10/05 – The next “back up the truck” trade is in the on-deck circle awaiting a break out from the current trading range of long gold and short the Japanese yen.  The red line represents resistance at 95,000 and the green line is firm support at 85,000 with the current price of 91,000 yen per ounce of gold. The yen is close to its peak as can be seen in this chart.  The red line is at 90 yen per dollar and is a “key level”, the blue line is the price of yen to the dollar and the pink line is a 10-day moving average of the daily sentiment index. 90% of traders are betting on a higher yen (towards 85 to the dollar) and yet each time the sentiment index has reached 90% it was a good time to bet against these traders. The yen is trading tonight at 89.15 and a move back above 90 should seal the deal for the yen and give us the green light to enter the “back up the truck” trade for 2009, long gold/short Japanese Yen.

The really BIG news

10/04 – Every Sunday evening I write about the bad news from the previous Friday’s Fed H.8 report. It’s like watching the world of finance shrink without anyone realizing how devastating the effect is on the economy. With the federal government providing guarantees and liquidity everyone assumes the patient is alive, breathing and ready to resume normal activities. If the government pulled back it would find the private sector unable to function as banks continue to contract credit at a record pace. Last week bank credit fell $29 billion with losses in commercial and industrial loans, real estate loans and consumer loans. They increased their cash reserves by $64 billion and invested and additional $31 billion in Treasury securities and $17 billion in mortgage back instruments. Banks are taking ALL of the cash being printed by the Fed and funds from loans paid off to invest in bonds guaranteed by the US government. Banks are too afraid to lend because the value of the collateral used for the loans continues to fall.

3.6 million letters?

10/04 – An amazing story from Sunday’s San Francisco Chronicle about a home owner’s home equity line cancelled by Wells Fargo. She claims that an underwriter told her the bank sent out 3.6 million letters to customers notifying them of the cancellations. If each of these borrowers had a $100,000 line that would represent $360 billion and the total amount of home equity loans in the entire banking system according to this week’s h.8 report is $3.7 trillion so this represents 10% of all outstanding home credit lines.

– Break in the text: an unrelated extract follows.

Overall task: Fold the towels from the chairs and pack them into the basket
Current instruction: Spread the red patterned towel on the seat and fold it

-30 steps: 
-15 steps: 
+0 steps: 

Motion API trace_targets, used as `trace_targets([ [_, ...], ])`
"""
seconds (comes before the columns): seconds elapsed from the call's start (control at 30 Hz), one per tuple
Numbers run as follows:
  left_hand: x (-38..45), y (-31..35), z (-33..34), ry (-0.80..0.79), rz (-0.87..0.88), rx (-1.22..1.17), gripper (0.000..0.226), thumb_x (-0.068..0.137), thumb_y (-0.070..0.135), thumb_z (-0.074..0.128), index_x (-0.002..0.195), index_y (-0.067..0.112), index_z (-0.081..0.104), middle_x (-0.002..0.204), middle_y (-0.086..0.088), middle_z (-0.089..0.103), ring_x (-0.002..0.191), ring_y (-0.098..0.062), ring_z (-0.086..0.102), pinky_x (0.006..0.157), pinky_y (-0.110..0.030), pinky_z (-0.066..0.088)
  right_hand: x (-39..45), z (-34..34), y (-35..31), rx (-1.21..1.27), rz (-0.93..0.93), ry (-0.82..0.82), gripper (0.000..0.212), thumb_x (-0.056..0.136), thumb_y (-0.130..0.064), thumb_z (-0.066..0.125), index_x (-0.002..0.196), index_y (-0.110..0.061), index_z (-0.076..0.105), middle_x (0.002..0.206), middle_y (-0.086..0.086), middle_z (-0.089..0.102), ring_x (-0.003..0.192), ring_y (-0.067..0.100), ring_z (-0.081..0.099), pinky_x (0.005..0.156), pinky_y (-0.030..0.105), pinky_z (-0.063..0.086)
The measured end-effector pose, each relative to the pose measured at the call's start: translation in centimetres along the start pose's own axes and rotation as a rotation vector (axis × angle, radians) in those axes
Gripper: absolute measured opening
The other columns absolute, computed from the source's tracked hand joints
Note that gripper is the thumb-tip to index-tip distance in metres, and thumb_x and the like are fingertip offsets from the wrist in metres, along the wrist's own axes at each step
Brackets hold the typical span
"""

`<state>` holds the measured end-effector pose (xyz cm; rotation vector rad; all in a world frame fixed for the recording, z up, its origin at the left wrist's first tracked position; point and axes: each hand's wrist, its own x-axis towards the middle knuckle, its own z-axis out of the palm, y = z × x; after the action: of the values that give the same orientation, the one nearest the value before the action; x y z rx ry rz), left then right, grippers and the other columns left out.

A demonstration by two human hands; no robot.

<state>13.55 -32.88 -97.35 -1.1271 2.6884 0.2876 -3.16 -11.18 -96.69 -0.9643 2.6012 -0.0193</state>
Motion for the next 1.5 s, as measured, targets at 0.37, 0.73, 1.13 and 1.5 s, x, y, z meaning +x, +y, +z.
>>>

The Fed prints but it is being held in vaults for safekeeping

10/01 – Many worry the increase in the monetary base will lead to explosive lending, increasing velocity and eventually inflation. BUT the weekly states from the Fed (h.3 report) continue to show almost 100% of the money growth going back to the Fed to be held as reserves. Today’s report shows growth in the monetary base of $31.757 billion BUT $31.426 billion or 98.9% of money growth going back to the Fed. How can you have inflation if almost ALL of the money being created by the Fed is NOT going back into the economy?

China

9/30 – World markets are heavily dependent on Chinese demand and causing many commodities to rise in price due to an increase in stockpiling but an article from the Financial Times talks about rising overcapacity leading to a surge in non-performing back loans. If the Chinese cut back on purchases what chance do other countries have of rebounding, especially those with large amounts of natural resources.

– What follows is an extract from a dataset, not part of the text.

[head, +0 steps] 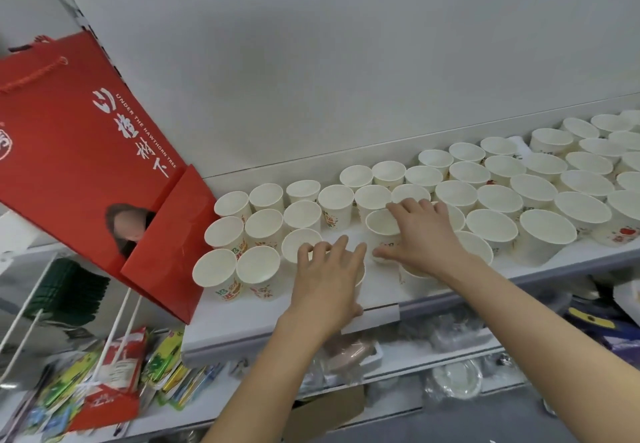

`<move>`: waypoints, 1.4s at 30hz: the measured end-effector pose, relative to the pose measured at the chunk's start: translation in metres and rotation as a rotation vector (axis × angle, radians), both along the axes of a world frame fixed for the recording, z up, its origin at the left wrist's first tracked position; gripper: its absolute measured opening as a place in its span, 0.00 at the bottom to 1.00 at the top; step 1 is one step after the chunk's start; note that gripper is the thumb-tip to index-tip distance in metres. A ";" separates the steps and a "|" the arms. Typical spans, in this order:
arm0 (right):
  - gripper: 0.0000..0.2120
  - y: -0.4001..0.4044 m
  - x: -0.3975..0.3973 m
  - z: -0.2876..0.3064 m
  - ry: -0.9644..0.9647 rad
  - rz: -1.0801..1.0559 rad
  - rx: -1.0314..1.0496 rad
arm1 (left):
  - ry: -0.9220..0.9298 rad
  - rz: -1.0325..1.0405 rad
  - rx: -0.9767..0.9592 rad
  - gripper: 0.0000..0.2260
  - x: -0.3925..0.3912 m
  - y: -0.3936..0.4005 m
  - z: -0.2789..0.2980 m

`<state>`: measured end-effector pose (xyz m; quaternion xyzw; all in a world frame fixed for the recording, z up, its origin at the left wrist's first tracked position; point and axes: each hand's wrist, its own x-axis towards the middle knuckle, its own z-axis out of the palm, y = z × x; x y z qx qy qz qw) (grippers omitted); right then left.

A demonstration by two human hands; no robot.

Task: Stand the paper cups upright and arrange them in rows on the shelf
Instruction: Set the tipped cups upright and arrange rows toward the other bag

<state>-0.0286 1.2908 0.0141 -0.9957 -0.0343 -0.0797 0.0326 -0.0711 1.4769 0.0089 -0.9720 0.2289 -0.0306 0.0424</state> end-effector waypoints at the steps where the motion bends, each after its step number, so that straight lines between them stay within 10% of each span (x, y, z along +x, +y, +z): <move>1: 0.37 0.001 0.002 -0.002 -0.012 0.001 0.006 | -0.016 0.013 0.031 0.41 -0.003 0.000 -0.002; 9: 0.30 0.010 0.005 -0.002 -0.084 0.042 -0.007 | -0.138 0.099 -0.170 0.41 -0.025 -0.001 -0.007; 15: 0.31 0.021 -0.036 0.020 -0.137 0.197 0.671 | -0.203 0.218 -0.611 0.29 -0.067 0.062 0.021; 22: 0.33 0.104 -0.088 -0.011 -0.026 0.324 0.899 | -0.144 0.444 -0.660 0.33 -0.073 0.169 0.012; 42: 0.39 0.206 -0.077 -0.064 -0.268 0.214 0.814 | 0.231 0.285 -0.769 0.50 -0.022 0.194 -0.023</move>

Government intervention and unintended consequences

9/29 – Cash for clunkers created an increase in demand for new cars and a sharp decline in the supply of used cars (they were destroyed) and the result was higher used car prices and very few sales in September. The big three dealers reported an increase of 7.8% in prices for September with few incentives offered to remaining buyers. 3rd quarter GDP will be higher because of the government program but higher prices and low sales will have the opposite effect in the 4th quarter.

Long term interest rates

9/28 – Why is everyone convinced rates are headed higher? Friday Fed Governor Warsh wrote an article in the WSJ stating the Fed would need to raise overnight rates BEFORE the unemployment rate peaked and the economy bottomed. Do Fed Governors know what the FOMC is going to do ahead of time? Hardly and I remind readers of a speech in April 2002 by St. Louis Fed President Poole that warned of Fed tightening despite rising unemployment. Did the Fed raise rates? No they lowered the overnight rate later that year to 1.25% from 1.75% and Poole’s timing couldn’t have been worse because the 10-year declined from 5.44% in April 2002 to 3.61% in November 2002. There are hundreds of examples of FOMC members that wrongly predicted Fed rate action in the last decade and those that followed these forecasts would have lost a great deal of investment capital. If the Fed raises the overnight rate as Mr. Warsh suggests it would have a devastating impact on an economy that is losing oxygen (credit) every week.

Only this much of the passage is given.